Pourquoi consommer des omégas 3 ?

Les Oméga 3 possèdent de nombreuses propriétés bénéfiques pour notre santé.
• Les acides gras polyinsaturés Oméga 3, de par la présence de plusieurs doubles liaisons, favorise la fluidité membranaire des cellules.
• Les Oméga 3 possèdent des propriétés anti-inflammatoires. En effet, l’EPA est un précurseur d’anti-inflammatoires : les eicosanoïdes.
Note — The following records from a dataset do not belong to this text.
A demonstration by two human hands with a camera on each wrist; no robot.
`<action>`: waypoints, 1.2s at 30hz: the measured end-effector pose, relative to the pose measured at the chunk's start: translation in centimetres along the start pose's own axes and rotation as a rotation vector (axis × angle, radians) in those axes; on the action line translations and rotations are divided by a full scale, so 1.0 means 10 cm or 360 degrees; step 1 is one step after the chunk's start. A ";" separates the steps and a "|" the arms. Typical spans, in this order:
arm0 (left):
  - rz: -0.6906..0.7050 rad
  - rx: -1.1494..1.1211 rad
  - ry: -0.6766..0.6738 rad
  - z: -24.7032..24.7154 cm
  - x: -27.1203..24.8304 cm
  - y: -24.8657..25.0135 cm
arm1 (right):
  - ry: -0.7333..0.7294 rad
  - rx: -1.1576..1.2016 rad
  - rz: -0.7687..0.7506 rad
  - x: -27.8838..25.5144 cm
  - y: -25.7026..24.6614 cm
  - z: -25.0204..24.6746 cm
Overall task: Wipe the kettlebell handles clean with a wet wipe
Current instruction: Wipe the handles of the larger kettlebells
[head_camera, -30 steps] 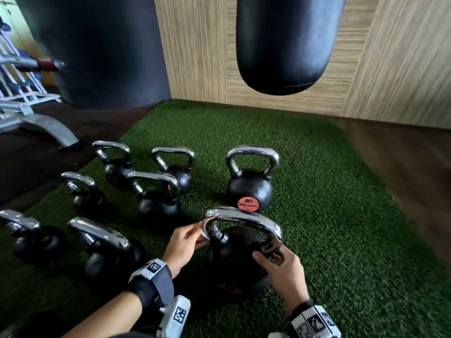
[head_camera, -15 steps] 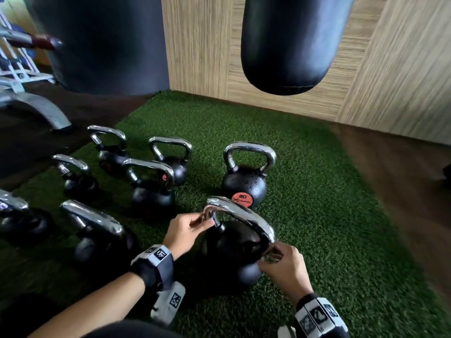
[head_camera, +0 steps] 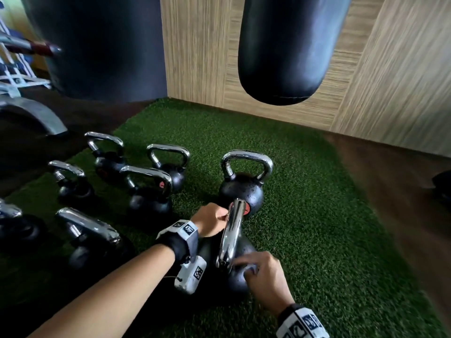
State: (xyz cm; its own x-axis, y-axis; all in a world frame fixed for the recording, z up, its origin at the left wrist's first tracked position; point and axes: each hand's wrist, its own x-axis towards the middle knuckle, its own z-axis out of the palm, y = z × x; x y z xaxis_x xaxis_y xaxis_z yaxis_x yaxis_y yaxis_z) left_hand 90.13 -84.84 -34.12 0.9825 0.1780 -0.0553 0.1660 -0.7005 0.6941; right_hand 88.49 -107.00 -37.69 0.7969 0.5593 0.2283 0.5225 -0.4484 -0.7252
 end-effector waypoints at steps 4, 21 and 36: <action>-0.0032 -0.0448 -0.0094 -0.01 -0.10 -0.12 | 0.0034 -0.0081 0.0258 0.34 0.11 0.13; 0.0078 -0.0232 0.0301 -0.17 0.13 0.08 | -0.0373 0.0215 0.0640 0.45 0.36 0.38; 0.0124 0.0011 0.0265 -0.56 -0.12 0.44 | -0.0355 0.0177 0.0658 0.42 0.28 0.36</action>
State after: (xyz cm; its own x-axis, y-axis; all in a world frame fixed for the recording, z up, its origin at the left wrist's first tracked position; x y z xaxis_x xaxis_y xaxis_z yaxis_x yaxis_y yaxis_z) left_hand 89.18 -84.23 -27.00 0.9649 0.2343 0.1185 0.0908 -0.7212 0.6867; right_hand 92.22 -103.42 -41.11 0.8402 0.4910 -0.2300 0.1300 -0.5941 -0.7938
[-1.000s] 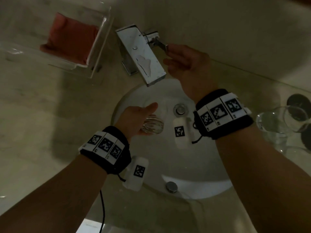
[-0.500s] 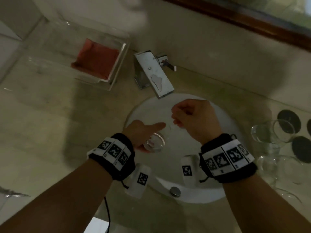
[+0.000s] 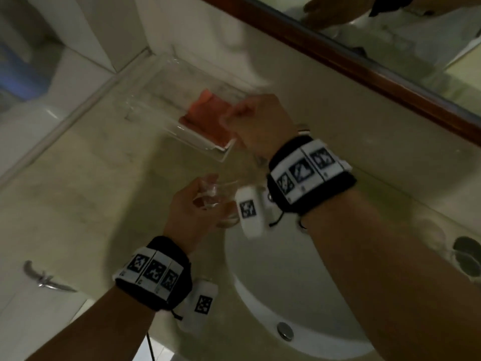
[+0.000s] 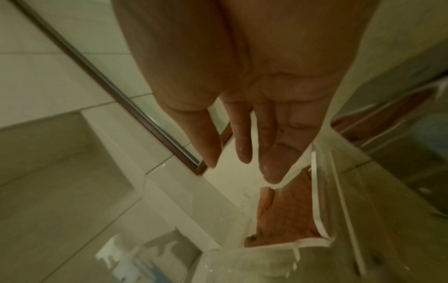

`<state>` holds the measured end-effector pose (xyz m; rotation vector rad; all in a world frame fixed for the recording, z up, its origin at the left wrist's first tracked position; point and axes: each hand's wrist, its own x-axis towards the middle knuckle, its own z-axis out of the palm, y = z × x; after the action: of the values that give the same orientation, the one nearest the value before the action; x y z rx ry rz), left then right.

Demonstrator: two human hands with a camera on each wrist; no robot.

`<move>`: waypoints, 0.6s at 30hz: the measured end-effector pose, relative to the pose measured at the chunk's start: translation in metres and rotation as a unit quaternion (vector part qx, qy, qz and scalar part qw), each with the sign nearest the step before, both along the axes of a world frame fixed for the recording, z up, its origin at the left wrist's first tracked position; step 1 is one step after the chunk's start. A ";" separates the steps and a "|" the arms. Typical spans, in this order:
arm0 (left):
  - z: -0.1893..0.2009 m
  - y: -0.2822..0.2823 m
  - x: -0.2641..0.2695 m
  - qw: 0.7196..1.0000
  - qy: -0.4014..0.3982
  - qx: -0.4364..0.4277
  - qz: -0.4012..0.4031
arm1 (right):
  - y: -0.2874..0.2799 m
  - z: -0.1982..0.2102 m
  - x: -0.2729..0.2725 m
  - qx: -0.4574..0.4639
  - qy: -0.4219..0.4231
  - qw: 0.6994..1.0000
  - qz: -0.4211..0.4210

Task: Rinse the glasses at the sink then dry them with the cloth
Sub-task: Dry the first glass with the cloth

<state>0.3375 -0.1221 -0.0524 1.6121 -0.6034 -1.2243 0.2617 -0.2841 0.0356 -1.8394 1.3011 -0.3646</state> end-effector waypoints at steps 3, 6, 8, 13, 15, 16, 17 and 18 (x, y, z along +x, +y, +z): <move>0.000 0.007 0.020 0.999 -0.030 -0.020 0.037 | -0.030 -0.019 0.028 0.018 0.031 0.999 -0.024; -0.001 0.012 0.036 0.996 -0.035 -0.031 0.080 | -0.046 -0.041 0.046 0.051 0.073 0.996 -0.021; -0.002 0.012 0.045 0.994 -0.031 -0.037 0.102 | -0.050 -0.050 0.054 0.049 0.101 0.993 -0.021; -0.004 0.006 0.061 0.989 -0.032 -0.042 0.136 | -0.049 -0.061 0.069 0.046 0.152 0.986 -0.047; -0.003 0.000 0.065 0.989 -0.025 -0.048 0.140 | -0.053 -0.068 0.071 0.017 0.177 0.982 -0.062; -0.003 -0.003 0.067 0.989 -0.021 -0.049 0.139 | -0.054 -0.070 0.072 0.007 0.187 0.980 -0.067; -0.003 -0.005 0.068 0.989 -0.016 -0.050 0.140 | -0.054 -0.071 0.072 0.002 0.194 0.978 -0.069; -0.004 -0.008 0.068 0.989 -0.011 -0.050 0.141 | -0.054 -0.072 0.074 -0.004 0.196 0.978 -0.069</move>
<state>0.4058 -0.1298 -0.0567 1.5682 -0.4260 -0.9536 0.3353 -0.3383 -0.0362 -1.8937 1.7011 -0.0783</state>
• L’EPA et le DHA participent au bon fonctionnement cardio-vasculaire, en réduisant le taux sanguin de triglycérides et de LDL-cholestérol (facteurs de risque des maladies cardio-vasculaires).
• Le DHA est essentiel pour le bon fonctionnement de notre cerveau. D’après des études, les problèmes de mémoire et/ou de démence (comme la maladie d’Alzheimer), sont associés à une faible concentration de DHA dans le cerveau.
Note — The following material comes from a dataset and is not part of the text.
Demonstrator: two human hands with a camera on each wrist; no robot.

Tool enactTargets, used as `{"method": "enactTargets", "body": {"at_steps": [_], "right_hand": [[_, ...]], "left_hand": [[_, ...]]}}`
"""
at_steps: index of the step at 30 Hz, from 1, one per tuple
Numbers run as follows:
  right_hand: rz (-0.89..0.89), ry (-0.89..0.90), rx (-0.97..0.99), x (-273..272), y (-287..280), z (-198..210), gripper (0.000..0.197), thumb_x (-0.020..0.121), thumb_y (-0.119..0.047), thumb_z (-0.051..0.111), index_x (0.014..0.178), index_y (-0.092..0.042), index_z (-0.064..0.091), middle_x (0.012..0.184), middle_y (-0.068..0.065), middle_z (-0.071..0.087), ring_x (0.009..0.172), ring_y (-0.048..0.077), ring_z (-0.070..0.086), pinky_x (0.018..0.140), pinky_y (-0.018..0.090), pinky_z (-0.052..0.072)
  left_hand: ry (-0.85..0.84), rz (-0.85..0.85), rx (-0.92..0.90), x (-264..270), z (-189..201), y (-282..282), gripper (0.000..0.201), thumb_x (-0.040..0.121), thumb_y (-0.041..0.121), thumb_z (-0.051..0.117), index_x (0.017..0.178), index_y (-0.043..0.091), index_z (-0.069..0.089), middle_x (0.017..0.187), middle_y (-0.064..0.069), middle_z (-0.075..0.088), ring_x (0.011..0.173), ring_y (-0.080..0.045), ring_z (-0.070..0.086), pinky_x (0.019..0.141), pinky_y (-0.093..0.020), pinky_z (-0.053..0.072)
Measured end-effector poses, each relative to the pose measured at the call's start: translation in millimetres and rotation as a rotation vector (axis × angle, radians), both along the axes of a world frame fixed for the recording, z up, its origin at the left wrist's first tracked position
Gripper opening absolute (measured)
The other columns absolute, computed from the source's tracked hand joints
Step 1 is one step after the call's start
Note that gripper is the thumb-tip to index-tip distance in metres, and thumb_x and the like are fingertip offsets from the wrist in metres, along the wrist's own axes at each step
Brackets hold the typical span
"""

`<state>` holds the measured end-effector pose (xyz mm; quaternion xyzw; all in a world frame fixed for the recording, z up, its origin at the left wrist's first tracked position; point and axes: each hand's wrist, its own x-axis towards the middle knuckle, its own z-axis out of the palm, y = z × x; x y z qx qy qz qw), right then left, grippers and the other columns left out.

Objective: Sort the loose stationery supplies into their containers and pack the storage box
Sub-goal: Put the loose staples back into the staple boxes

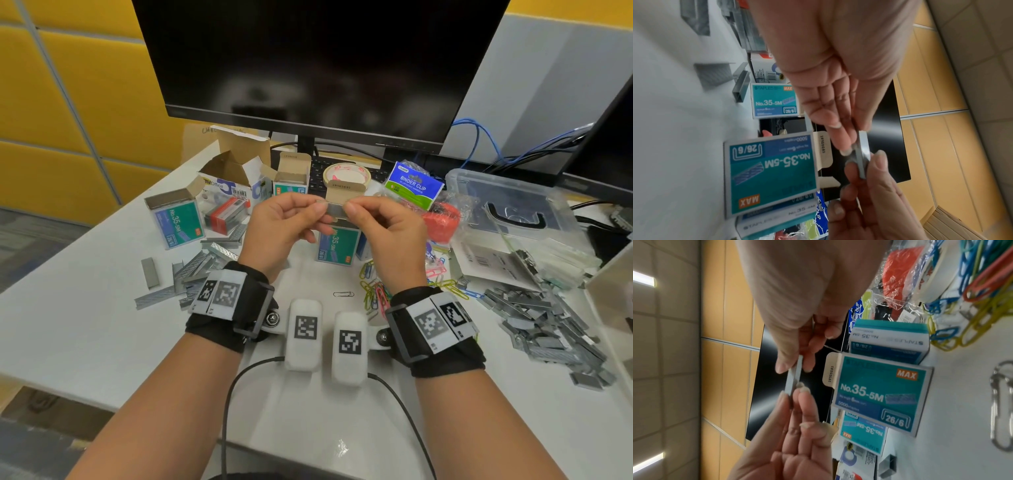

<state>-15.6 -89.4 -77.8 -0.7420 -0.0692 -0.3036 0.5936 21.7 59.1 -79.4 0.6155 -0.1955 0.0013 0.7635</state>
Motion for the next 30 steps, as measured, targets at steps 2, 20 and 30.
{"method": "enactTargets", "body": {"at_steps": [2,20,30], "right_hand": [[0.063,0.031,-0.005,-1.0,-4.2,1.0,0.017,0.088,-0.012,0.062,0.102,-0.021,0.067,0.091,-0.01,0.068,0.088,0.0,0.062,0.075,0.016,0.05],[0.087,-0.011,0.115,-3.2,-5.4,3.2,0.024,0.08,0.001,0.069,0.09,-0.02,0.066,0.086,-0.004,0.069,0.079,0.005,0.066,0.072,0.02,0.054],[0.04,0.0,0.115,-3.0,-4.5,1.3,0.022,0.082,-0.001,0.067,0.091,-0.021,0.068,0.088,-0.007,0.069,0.082,0.004,0.066,0.072,0.021,0.054]], "left_hand": [[-0.009,0.012,-0.012,0.8,0.1,0.6,0.011,0.09,0.003,0.056,0.092,0.01,0.063,0.073,0.001,0.072,0.064,-0.01,0.067,0.053,-0.016,0.048],[-0.07,0.024,-0.011,0.7,-0.3,0.1,0.013,0.091,0.002,0.053,0.095,0.01,0.063,0.076,0.004,0.073,0.067,-0.008,0.068,0.056,-0.016,0.052],[-0.08,0.022,0.0,-0.6,0.9,0.3,0.015,0.091,0.002,0.052,0.097,0.01,0.063,0.076,0.006,0.073,0.067,-0.007,0.068,0.055,-0.016,0.051]]}}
• Le DHA est également indispensable pour le développement et le bon fonctionnement de la rétine du système nerveux.
Pour toutes ces raisons, il est donc très important de consommer suffisamment d’Oméga 3. En raison de leur présence dans de nombreux aliments, il est possible d’atteindre les recommandations de consommation.

Cependant si cela est insuffisant, n’oubliez pas qu’il existe de nombreux compléments alimentaires qui sont là pour vous aider.